私は私が生きるために私のもてる力を全て使っただけです。
それにルールどおりに私は逃げているわけですから問題ないです。
……説明になっていない? 説明する気がないのですから当然ですよ
――――仕方ないですね、そんなに私のことを知りたいなんて困った人です。
私は【正義の魔眼】という力を持っています。
とある条件下で、私が私の正義、私が正しいと思ったことに対して使うことのできる能力です。
そしてそれは【眼に関係ある全てのこと】を実行できます。
さっきの奴らには視力を0にしてそのあと私が幻覚を見せました。
そのせいで自分たちであいつらは殺しあったんです。
今までも何度か使ってきたのですが、先ほどいったようにこの能力はとある条件下で使えます。

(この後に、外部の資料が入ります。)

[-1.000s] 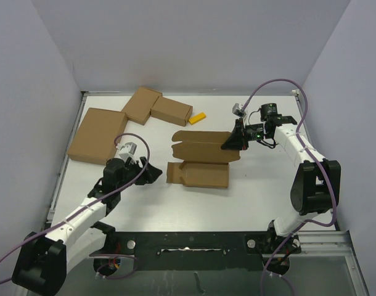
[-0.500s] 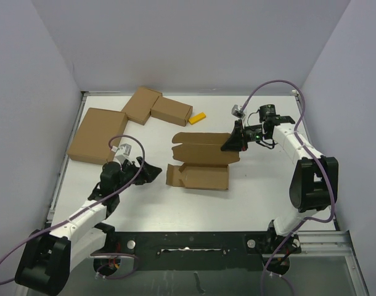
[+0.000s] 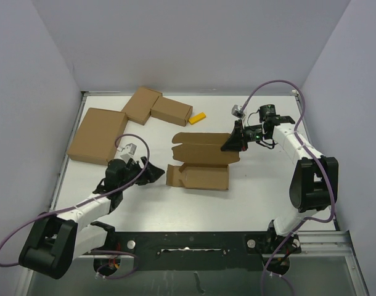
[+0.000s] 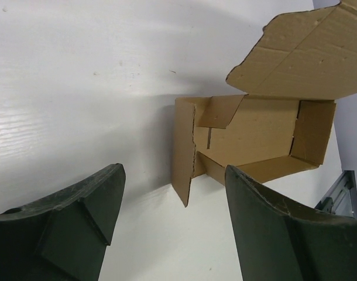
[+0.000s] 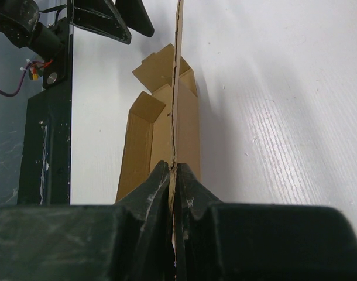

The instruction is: Fold the paper box

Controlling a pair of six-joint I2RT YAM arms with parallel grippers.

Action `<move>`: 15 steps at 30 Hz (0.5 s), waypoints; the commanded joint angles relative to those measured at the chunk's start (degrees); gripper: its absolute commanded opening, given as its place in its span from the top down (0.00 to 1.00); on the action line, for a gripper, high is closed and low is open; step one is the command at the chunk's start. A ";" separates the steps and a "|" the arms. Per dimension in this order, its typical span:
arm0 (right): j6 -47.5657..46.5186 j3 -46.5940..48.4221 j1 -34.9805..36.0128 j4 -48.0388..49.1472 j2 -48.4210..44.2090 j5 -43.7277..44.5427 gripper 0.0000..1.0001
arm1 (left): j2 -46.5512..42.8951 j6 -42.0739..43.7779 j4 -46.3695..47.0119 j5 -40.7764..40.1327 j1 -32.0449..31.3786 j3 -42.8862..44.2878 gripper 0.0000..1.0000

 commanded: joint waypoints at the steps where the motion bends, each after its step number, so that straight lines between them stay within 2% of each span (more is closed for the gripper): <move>1: -0.86 1.12 -0.38 -0.27 -0.60 -2.38 1.00 | 1.79 1.71 2.58 -2.53 -3.37 4.66 0.33; 6: -0.90 1.13 -0.43 -0.27 -0.61 -2.33 1.00 | 4.95 4.68 -0.07 -7.67 -8.06 7.59 0.40; 15: -0.95 1.16 -0.42 -0.38 -0.62 -2.42 1.00 | 9.37 7.33 -4.11 -9.74 -9.77 10.78 0.59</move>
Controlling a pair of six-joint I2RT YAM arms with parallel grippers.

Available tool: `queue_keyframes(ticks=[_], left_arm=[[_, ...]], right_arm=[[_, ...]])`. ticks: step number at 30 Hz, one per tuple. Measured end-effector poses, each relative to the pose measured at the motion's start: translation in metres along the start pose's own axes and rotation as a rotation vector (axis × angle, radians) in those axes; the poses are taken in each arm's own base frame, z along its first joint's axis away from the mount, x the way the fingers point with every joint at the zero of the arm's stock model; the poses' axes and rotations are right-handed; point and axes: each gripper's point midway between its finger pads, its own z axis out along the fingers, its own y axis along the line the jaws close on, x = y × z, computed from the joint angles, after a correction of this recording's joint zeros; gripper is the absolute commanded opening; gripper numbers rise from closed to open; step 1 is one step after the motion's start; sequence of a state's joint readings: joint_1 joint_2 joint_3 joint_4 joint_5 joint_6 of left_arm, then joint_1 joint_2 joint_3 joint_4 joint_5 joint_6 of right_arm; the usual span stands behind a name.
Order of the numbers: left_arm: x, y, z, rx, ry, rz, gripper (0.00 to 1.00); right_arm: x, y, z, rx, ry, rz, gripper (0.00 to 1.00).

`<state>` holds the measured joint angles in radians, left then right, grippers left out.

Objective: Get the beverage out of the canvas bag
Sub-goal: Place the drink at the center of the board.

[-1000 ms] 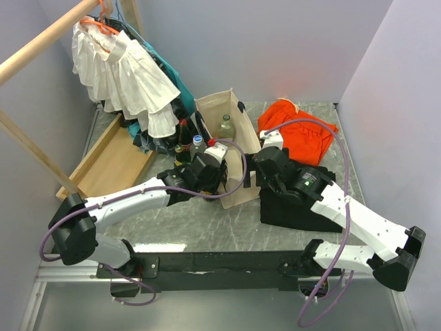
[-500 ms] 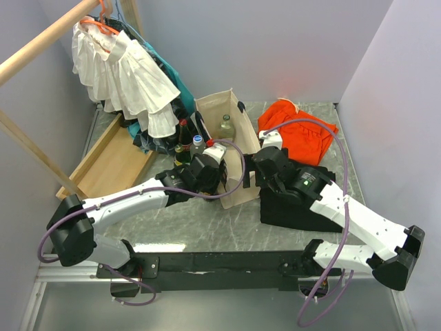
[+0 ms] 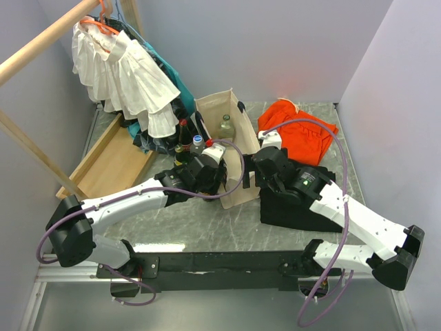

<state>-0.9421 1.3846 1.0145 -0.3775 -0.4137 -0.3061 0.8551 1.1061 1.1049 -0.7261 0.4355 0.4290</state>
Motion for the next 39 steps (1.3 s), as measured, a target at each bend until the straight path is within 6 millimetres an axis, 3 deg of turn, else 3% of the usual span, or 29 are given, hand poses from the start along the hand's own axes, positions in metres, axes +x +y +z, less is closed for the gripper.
queue_keyframes(ticks=[15, 24, 39], left_arm=[[-0.005, 0.000, -0.003, 0.003, -0.018, -0.011, 0.83], [-0.008, 0.002, -0.008, 0.005, -0.025, -0.015, 0.89], [-0.061, 0.000, -0.040, 0.046, -0.140, -0.059, 0.99]], right_arm=[[0.000, 0.000, 0.000, 0.000, 0.000, 0.001, 1.00], [0.000, 0.000, 0.000, 0.001, 0.000, 0.000, 1.00], [0.000, 0.000, 0.000, 0.001, 0.000, 0.000, 1.00]])
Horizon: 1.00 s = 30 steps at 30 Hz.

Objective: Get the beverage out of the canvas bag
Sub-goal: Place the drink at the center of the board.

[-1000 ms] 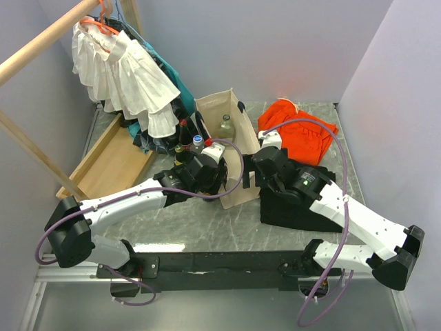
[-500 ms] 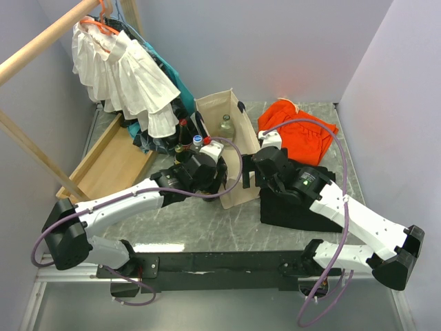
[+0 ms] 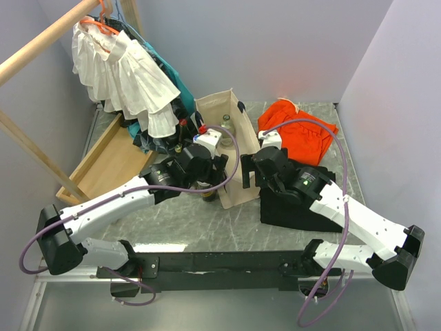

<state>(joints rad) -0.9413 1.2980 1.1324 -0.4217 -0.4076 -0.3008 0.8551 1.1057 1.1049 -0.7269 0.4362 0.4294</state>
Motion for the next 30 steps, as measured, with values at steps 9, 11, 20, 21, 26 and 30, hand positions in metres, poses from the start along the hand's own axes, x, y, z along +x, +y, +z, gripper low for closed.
queue_keyframes(ticks=[9, 11, 20, 21, 26, 30], left_arm=[[-0.030, -0.008, -0.016, 0.056, -0.052, -0.004, 0.96], [-0.039, -0.011, -0.021, 0.074, -0.064, -0.005, 0.96], [-0.083, -0.026, -0.031, 0.129, -0.118, 0.002, 0.96], [-0.085, -0.026, -0.031, 0.130, -0.123, 0.006, 0.96], [-0.104, -0.027, -0.037, 0.139, -0.162, 0.024, 0.96], [-0.124, -0.027, -0.036, 0.143, -0.200, 0.022, 0.96]], right_arm=[[0.000, 0.000, 0.000, 0.001, 0.000, 0.000, 1.00], [0.000, 0.000, 0.000, 0.002, -0.001, -0.001, 1.00], [-0.002, -0.003, -0.004, 0.001, -0.015, 0.004, 1.00], [-0.002, -0.004, -0.005, 0.001, -0.018, 0.004, 1.00], [0.000, -0.005, -0.005, 0.002, -0.018, 0.004, 1.00], [0.002, -0.006, -0.005, 0.002, -0.017, 0.003, 1.00]])
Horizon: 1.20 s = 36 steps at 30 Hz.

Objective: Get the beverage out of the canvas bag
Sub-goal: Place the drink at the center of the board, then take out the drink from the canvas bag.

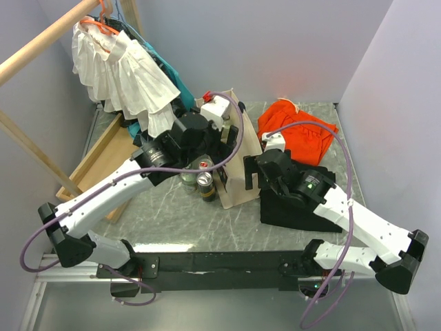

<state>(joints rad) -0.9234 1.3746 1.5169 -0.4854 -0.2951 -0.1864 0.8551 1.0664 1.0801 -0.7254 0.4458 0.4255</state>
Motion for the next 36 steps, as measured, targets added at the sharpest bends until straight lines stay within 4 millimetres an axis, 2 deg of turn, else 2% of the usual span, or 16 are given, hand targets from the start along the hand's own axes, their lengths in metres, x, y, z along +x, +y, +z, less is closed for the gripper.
queue_keyframes(ticks=[5, 9, 12, 16, 24, 28, 36], left_arm=[[0.005, 0.013, 0.022, -0.009, 0.027, -0.005, 0.96], [0.018, 0.032, 0.043, -0.023, 0.075, -0.022, 0.96], [0.018, 0.045, 0.058, -0.026, 0.086, -0.040, 0.96], [0.008, 0.053, 0.073, -0.020, 0.079, -0.048, 0.97], [-0.022, 0.046, 0.104, 0.034, 0.033, -0.025, 0.97], [-0.016, 0.054, 0.113, 0.051, 0.047, -0.036, 0.99], [0.002, 0.087, 0.149, 0.057, 0.097, -0.077, 0.98]], right_arm=[[0.000, -0.003, -0.003, -0.001, -0.010, 0.002, 1.00], [0.002, -0.008, -0.006, 0.007, -0.026, 0.000, 1.00], [0.001, -0.011, -0.008, 0.011, -0.035, -0.006, 1.00], [-0.001, -0.012, -0.010, 0.007, -0.045, -0.008, 1.00], [-0.001, -0.012, -0.011, 0.005, -0.047, -0.011, 1.00], [-0.001, -0.012, -0.011, 0.005, -0.047, -0.012, 1.00], [0.002, -0.010, -0.008, -0.004, -0.040, -0.027, 1.00]])
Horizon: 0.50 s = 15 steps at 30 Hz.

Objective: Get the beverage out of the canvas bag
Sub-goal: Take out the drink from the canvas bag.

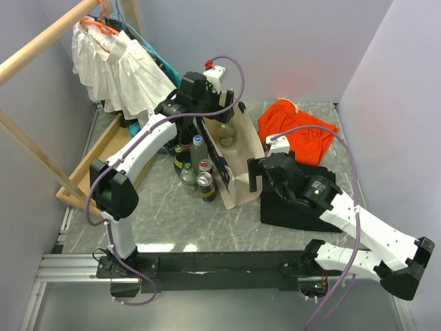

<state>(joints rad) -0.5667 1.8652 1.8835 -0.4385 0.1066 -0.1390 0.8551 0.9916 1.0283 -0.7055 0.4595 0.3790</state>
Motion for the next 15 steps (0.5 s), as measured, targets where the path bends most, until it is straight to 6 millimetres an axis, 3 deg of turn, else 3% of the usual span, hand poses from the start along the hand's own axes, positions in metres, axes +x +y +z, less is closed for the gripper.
queue_keyframes(ticks=[7, 15], left_arm=[[0.015, 0.004, 0.018, 0.039, 0.059, -0.012, 0.95], [0.018, 0.002, 0.022, 0.055, 0.080, -0.012, 0.96]], right_arm=[[0.002, 0.002, 0.005, -0.001, 0.010, -0.015, 1.00], [0.004, 0.003, 0.008, 0.004, 0.020, -0.021, 1.00]])
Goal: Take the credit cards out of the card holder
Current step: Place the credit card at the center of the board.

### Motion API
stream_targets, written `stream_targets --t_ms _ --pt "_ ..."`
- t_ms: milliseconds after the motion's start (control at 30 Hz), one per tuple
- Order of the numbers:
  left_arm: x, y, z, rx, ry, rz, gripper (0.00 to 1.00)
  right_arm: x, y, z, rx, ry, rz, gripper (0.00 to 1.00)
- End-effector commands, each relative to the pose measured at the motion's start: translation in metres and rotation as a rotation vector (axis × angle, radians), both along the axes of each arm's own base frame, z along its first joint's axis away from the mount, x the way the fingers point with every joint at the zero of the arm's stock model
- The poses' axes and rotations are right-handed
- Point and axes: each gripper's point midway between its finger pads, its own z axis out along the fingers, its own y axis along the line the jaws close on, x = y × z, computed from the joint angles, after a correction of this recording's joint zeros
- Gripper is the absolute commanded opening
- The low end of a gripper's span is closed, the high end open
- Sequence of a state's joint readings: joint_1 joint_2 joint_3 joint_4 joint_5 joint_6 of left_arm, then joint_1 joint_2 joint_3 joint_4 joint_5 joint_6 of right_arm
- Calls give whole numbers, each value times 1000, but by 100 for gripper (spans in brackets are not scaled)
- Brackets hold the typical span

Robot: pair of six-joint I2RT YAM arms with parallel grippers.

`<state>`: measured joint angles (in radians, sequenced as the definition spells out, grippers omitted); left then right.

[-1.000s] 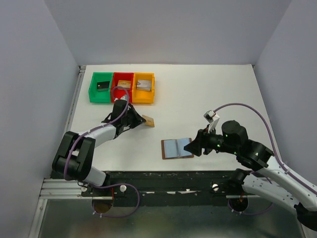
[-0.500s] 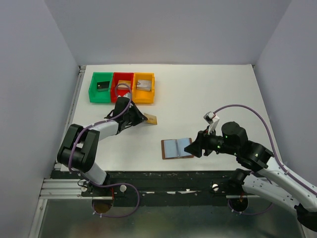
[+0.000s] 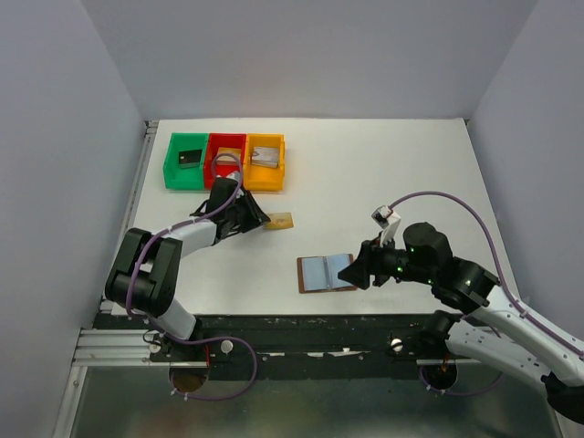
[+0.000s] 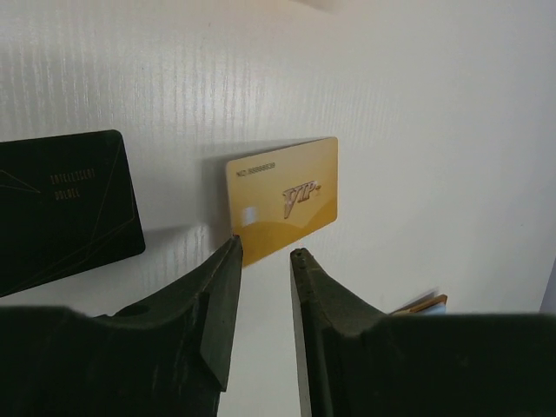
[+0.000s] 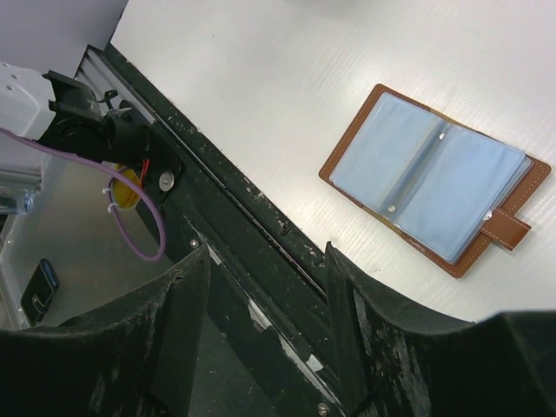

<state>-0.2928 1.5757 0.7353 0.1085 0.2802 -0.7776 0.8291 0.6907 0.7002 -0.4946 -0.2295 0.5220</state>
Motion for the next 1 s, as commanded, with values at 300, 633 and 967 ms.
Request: stream_targets --t_ms 300,633,967 --pt "9 25 13 132 -27 23 53 12 -5 -11 -63 -18 -38 64" --pt "-26 24 45 125 -101 83 53 49 -62 -71 -418 71 -398 64" --pt "-96 -75 63 -26 -165 -189 49 57 -73 -124 -569 208 -491 64"
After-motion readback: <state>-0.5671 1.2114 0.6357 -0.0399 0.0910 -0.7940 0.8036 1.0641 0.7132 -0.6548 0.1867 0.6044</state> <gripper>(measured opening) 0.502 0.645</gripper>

その条件は【自分のためにだけ】に使うことができるらしいです。
だから誰かを助けようと思って使うことは私にはできません。
以前奴らに襲われていた人を助けようとしたのですが能力は発動しませんでした。
代わりといいますか、その人が死んで標的が私になった際に発動しました。
だから私には人を助けることなんてできません。
私の目がこんな力を手に入れたのは猛いつ高も忘れました。
ですが、こんな世界ですからね。
私の能力が自分のためだけにしか使えないというなら私は自分のためだけに使っていくだけです。
あぁ、一つ言い忘れましたが、さっきの奴ら一体残っていてあなたの後ろにいます。
能力を使わないか? 残念ですが、今狙われているのはあなたです。
あなたが死んだあとにでも使いますよ。